Dewey turned pompously to the court in general. "Ladies and gentlemen, GM-Cadillac built their plant in Hamtramck, Michgan twenty five years ago under the same eminent domain laws we now dispute. The plaintiffs appealed, but the State Supreme Court upheld GM's claim. Yes, some houses and churches were torn down, but it was all for the best in the end. The area prospered for years after that.
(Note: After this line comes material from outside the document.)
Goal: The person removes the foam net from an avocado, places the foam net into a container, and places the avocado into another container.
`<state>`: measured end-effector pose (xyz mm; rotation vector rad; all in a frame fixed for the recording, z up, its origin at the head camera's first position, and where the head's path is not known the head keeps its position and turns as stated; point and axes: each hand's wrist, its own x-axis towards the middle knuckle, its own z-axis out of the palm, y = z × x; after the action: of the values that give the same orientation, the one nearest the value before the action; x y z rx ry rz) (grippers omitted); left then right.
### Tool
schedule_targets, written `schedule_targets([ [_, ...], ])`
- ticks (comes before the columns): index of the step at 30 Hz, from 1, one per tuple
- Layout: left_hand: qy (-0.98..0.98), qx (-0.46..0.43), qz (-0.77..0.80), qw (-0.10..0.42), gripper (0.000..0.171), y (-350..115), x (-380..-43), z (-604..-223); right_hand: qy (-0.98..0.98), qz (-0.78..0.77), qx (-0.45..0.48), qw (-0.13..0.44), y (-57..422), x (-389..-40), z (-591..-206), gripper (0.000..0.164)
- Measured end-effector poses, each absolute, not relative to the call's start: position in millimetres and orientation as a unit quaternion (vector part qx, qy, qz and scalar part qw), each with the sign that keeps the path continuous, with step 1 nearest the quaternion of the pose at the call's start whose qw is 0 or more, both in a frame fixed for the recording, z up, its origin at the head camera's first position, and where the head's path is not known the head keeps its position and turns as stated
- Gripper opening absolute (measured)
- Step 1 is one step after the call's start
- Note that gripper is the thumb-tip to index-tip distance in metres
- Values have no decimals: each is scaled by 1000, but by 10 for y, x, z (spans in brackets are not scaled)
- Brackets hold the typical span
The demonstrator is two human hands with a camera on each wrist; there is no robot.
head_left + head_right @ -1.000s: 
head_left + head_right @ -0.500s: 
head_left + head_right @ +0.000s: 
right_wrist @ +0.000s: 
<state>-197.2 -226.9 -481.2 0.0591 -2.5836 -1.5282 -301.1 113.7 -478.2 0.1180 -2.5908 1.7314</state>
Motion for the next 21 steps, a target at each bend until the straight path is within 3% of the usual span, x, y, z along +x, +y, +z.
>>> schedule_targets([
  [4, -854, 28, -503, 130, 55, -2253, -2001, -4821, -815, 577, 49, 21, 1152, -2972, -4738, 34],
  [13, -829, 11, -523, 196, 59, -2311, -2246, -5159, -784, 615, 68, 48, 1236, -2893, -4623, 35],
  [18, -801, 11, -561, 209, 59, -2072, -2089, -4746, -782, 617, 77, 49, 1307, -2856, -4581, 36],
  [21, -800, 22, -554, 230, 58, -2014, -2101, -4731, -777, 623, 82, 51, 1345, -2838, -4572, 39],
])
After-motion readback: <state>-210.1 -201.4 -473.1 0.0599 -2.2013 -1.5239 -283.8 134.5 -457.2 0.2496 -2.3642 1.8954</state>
Could we not do the same for North Las Vegas?"
"I do remember that case," Father spoke up. "And that plant 'prospered' for only a few years until it closed down! It was a waste of money and resources, not to mention the destruction of several churches and over a thousand homes! The state sold them out, counselor, and I am not going to stand by and watch my community be sold out like Hamtramck!"
Loud applause erupted in the courtroom at Father's brave speech. Again the gavel came down to restore order. Dimitra beamed at Father Stefan on the stand. How brave he is! His faith alone could win over any legal precedent in the world! she thought.
The trial dragged on, with SilverStar losing ground with every passing hour. The Poletown case was dragged forward again and again, only to be shot down in flames. Monique kept insisting that she had every legal right to take over North Las Vegas, while witness after witness defended home and business there. Criss found himself praying for the end of this whole thing just so he could go back home and get some work done.
Finally, the closing statements were made, to Criss's relief, then the court was recessed for thirty minutes for deliberation. Everyone rose and filed out of the courtroom, the judge to his chambers, everyone else to find a place to eat. In the crowd, Criss found himself face to face with Monique. "I wish you were a man for about five minutes," he said to her.
Monique looked at Criss almost seductivly. "Why?" she purred. "You prefer men?"
"No," Criss replied, "so that I could punch your lights out for what you did to my mother, having her arrested like that! Not to mention the BS about you being all civic minded in tearing down an entire neighborhood to build your hotel! You're not doing this for the community, you're doing it for your own ego! You're nothing but a self-centered, greedy (bleep), you know that? I'm still coming after you for having Mom arrested. I'll sue your ass for whatever you got left after this suit!"
"How do you know you're going to win?" Monique asked smugly.
"Oh, we'll win, all right," Criss retorted. "And let me warn you, Ms. CEO, that if, God forbid, we lose this round, I'll fight you all the way to the (bleeping) Supreme Court if I have to! And I fight to win, no matter what it takes!"
"Well, so do I, Mr. Hotshot Magician," Monique shot back. "So do I."